A simplified test-case:
part_table is a range-partitioned table, partitions is a table which holds the partition IDs.
For me I get Bloom pruning on both queries when it is enabled, but PARTITION RANGE SUBQUERY on the first and PARTITION RANGE ALL on the second when I disable Bloom pruning.
Data types etc. are the same on partitions and p, also tried it with the same unique constraint/index.
Comment by Patrik Kleindl — July 31, 2017 @ 9:33 am BST Jul 31,2017 |
Patrik,
Thanks for the follow-up.
The explicit subquery version of your code may have lost something in copying, or maybe the WHERE simply shouldn’t be there.
The rules about when subquery pruning occurs are multi-part – something about percentage of rows from the driving table, percentage of partitions eliminated, and so on … I don’t remember the details – but I do remember thinking that the optimizer seemed to be very pessimistic about the possible benefits.
It’s possible that “unparsed” text for the two queries is slightly different and produces different arithmetic for the two cases, leading to subquery pruning being sufficiently valuable in just one of the cases.
I have the following notes from a demo script originally dated 2003, though last tested on 11.1.0.6 – so any comments may be out of date:
Comment by Jonathan Lewis — August 2, 2017 @ 11:10 am BST Aug 2,2017 |
Jonathan,
thank you for your reply.
Yes, the where condition got lost because I put it in < > brackets, the point was that the condition used was exactly the same and resulted in the same number for rows (3) on a table which had 70 partitions.
Thanks too for the hidden parameters, I will try to test if those make a difference.
I don’t have the example handy but I have seen cases when anything other than comparison with defined values seemed to cause very strange estimates for partition pruning. In some cases the optimizer regarded a full scan over several 100 partitions less costly than partition pruning which contained less keys than then number of partitions.
Comment by Patrik Kleindl — August 3, 2017 @ 3:50 pm BST Aug 3,2017 |
Jonathan,
I tried changing the suggested parameters but all I can manage is to break the cases where the subquery pruning already works.

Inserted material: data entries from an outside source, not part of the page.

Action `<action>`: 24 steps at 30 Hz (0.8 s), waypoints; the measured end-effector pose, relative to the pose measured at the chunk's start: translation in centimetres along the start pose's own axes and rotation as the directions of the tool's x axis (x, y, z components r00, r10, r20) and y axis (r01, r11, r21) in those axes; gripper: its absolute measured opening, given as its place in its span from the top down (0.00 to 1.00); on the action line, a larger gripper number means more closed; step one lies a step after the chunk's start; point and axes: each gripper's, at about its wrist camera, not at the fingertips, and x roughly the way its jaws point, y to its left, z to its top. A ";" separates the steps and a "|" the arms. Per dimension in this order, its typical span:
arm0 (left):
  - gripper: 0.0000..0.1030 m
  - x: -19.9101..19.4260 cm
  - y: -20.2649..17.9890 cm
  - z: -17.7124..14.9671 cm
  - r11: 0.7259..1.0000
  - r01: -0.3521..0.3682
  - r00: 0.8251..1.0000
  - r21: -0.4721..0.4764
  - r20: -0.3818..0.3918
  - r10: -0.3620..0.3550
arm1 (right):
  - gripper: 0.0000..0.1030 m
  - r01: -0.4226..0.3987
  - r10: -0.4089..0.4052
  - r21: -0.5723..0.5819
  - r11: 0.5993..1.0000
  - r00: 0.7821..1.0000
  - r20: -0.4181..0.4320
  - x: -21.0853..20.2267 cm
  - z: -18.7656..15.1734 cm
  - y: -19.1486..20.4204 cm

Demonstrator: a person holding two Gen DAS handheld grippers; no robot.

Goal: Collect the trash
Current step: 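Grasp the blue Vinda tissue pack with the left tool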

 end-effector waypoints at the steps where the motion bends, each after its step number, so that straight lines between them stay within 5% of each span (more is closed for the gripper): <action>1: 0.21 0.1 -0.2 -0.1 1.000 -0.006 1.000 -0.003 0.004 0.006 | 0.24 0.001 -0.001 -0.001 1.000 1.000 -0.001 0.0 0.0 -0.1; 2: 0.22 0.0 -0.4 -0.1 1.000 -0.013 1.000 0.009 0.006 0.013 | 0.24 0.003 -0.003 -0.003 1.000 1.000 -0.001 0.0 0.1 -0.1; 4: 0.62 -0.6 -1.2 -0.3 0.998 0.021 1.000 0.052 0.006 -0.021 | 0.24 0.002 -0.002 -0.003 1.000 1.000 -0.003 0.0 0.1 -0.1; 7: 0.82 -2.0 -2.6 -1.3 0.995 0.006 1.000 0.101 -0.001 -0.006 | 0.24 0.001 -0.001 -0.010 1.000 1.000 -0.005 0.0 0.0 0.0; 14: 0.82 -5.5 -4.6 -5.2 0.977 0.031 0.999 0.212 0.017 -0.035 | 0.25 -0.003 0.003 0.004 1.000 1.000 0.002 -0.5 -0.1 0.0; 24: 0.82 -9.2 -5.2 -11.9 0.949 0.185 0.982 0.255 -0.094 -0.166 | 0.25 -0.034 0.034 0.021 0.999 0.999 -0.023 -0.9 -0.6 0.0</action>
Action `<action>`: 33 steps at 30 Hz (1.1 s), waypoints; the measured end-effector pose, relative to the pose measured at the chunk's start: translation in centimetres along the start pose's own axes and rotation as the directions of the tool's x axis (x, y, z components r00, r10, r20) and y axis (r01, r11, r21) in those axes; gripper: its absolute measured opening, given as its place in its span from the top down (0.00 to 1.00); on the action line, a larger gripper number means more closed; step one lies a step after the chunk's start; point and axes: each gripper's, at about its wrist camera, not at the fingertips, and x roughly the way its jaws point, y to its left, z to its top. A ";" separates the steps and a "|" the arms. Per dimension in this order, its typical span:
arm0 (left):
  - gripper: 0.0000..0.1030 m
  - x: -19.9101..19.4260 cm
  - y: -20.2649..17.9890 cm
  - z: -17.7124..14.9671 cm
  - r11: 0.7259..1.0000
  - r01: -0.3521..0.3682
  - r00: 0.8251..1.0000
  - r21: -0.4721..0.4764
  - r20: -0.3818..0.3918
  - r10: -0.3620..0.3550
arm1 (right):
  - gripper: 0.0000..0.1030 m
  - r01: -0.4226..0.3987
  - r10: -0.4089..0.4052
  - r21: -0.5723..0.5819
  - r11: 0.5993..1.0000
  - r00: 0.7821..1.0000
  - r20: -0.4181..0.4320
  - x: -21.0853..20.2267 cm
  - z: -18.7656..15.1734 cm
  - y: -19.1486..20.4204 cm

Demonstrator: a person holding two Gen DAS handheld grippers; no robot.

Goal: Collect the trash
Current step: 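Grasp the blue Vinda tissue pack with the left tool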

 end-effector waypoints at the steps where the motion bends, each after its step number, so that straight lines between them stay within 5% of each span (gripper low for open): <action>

Any straight join (a inner join b) will not use the subquery pruning, any join with a subquery (a inner join (select id from b where x)) seems to work, regardless if both variants return the same number of IDs.
First plan is the join with the original subquery.
Second plan is a join with a table created with the original subquery.
Third plan is a join with a subquery which shows that the number of rows returned from the subquery and the expected rows after the hash join don’t seem to matter.
Interestingly the cost is the same for all plans.
Comment by Patrik Kleindl — August 4, 2017 @ 8:54 am BST Aug 4,2017 |
Wow! I have a monster SQL statement that does an insert, joining several tables and views, and thanks to this post, I was able to determine that one of the views “poisoned” the Parallel DML!
That view was doing a WITH clause that had a MAX(event_id) clause in it that was probably causing the issue.
Now I just need to see if that view’s MAX(event_id) is needed with current/expected data.